Task to complete
Read through the lines below and copy the ones holding the string "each".

..........

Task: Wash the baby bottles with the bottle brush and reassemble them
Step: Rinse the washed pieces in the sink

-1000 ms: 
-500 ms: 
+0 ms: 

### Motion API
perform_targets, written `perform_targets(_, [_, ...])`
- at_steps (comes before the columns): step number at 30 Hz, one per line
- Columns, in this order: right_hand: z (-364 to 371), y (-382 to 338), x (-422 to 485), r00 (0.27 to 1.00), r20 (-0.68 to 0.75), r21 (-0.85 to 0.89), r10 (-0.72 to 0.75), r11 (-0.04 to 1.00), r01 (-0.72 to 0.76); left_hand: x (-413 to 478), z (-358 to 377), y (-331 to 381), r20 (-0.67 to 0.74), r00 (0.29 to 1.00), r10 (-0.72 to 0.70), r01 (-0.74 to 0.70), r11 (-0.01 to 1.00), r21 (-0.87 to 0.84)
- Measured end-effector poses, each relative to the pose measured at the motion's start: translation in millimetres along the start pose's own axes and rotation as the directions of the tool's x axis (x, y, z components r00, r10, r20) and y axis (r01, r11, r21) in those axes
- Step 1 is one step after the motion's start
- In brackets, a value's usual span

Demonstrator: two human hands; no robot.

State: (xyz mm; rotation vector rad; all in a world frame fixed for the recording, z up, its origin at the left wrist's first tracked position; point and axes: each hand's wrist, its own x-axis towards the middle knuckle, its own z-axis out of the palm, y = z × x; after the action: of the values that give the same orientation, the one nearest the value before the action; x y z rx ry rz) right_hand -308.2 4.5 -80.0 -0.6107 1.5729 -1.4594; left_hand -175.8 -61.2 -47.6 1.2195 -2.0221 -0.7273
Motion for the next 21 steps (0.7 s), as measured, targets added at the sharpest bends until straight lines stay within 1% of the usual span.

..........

Output for this exercise
- Measured end-effector poses, each relative to the pose measured at the motion's start: translation in millimetres along the start pose's own axes and rotation as the directions of the tool's x axis (x, y, z components r00, r10, r20) and y axis (r01, r11, r21) in those axes
State: (xyz mm; rotation vector rad; all in a world frame fixed for the recording, z up, its origin at the left wrist's first tracked position; point and axes: each hand's wrist, its own x-axis towards the middle knuckle, its own z-axis out of the palm, y = z × x; after the action: of the values that give the same orientation, the one nearest the value before the action; x y z rx ry rz) right_hand -308.2 4.5 -80.0 -0.6107 1.5729 -1.4594; left_hand -175.8 -61.2 -47.6 1.2195 -2.0221 -0.7273

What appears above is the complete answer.